Regex For Validating Emails|explained

Table of contents

☝️ Introduction

Validating an email address at first glance seems like an easy task but just thinking about what qualifies to be used as the name section of the email or what should be considered a valid TLD could lead to complex implementations.

To combat these issues software developers employ simple implementations to validate the structure of the email and then later send a confirmation email to the user to further validate the email address.

Today we are going to look at a simple regex implementation to validate the structure of an email address.

A StackOverflow example

For this tutorial, we will be using an answer I picked from StackOverflow [↗]

01: function validateEmail(email) 02: { 03: var re = /^[^\s@]+@[^\s@]+\.[^\s@]+$/; 04: return re.test(email); 05: } 06: 07: console.log(validateEmail('anystring@anystring.anystring'));

What we are interested in is the the regex used in the above code /^[^\s@]+@[^\s@]+\.[^\s@]+$/. Also, we will assume our goal is to match myname@email.com as a valid email and mo man@@email.tld as an invalid one

Let's break the syntax down

/^[^\s@]+@[^\s@]+\.[^\s@]+$/:

The leading / character marks the beginning of our regex. This way Javascript knows what follows next is our regex.
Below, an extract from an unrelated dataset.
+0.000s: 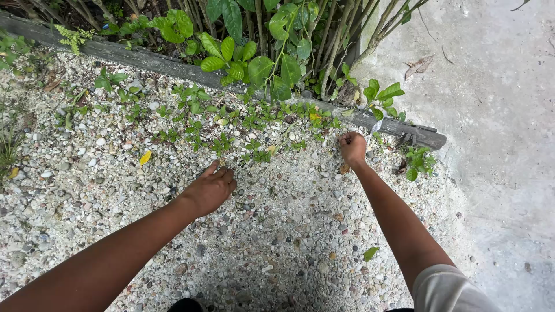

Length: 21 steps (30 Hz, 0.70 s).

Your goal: Removing weeds and vines from a gravel garden bed.

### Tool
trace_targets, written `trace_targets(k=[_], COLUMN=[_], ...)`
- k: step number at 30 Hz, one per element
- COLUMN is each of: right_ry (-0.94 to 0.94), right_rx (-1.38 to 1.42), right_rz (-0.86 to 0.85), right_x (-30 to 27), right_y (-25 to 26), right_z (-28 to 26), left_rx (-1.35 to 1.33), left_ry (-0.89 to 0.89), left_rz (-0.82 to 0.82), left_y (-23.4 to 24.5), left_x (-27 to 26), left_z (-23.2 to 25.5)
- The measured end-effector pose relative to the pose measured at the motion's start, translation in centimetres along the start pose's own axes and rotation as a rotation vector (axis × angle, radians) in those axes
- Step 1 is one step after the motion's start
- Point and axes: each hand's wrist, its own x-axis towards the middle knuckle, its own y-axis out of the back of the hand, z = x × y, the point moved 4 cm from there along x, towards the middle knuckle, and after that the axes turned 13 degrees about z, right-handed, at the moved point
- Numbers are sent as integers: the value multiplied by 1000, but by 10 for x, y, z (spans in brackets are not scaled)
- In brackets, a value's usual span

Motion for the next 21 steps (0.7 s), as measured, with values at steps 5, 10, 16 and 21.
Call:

/^[^\s@]+@[^\s@]+\.[^\s@]+$/:

^ signifies that we would like to match or validate the email from the beginning. For example, the verification of mo man@@email.tld will start from the m at the beginning of the email. Do note that the interpretation of this holds as long as it's not within []. We will see an example where the meaning of the caret symbol is different.

/^[^\s@]+@[^\s@]+\.[^\s@]+$/:

$ at the end of the regex on the other hand signifies matching the end of the email address as well.

/^[^\s@]+@[^\s@]+\.[^\s@]+$/:

[^\s@]can be found used in three parts of our regex. That is because its used to match the text section of our emails. For example take myname@email.com this can be broken into three parts [myname]@[email].[com], all of these three parts can be any form of text.

The regex within [] starts off with a caret ^ which matches everything except \s which signifies whitespaces and the @ symbol. So those three parts can never have whitespaces or the @ symbol.

/^[^\s@]+@[^\s@]+\.[^\s@]+$/`:

Without the + [^\s@] will only match one character thus instead of checking or matching myname it will only check the m. Adding the + ensures that the entire myname section is matched.

/^[^\s@]+@[^\s@]+\.[^\s@]+$/:

The @ symbol matches the literal @ in the email address ie: myname@email.com

/^[^\s@]+@[^\s@]+\.[^\s@]+$/:

The \. symbol matches the literal . in the email address ie: myname@email.com. However, unlike matching the @ symbol above this one starts with a backslash \ reason being that . is a regex syntax for matching all characters except line breaks.

In other to use the literal . we use the backslash to escape it.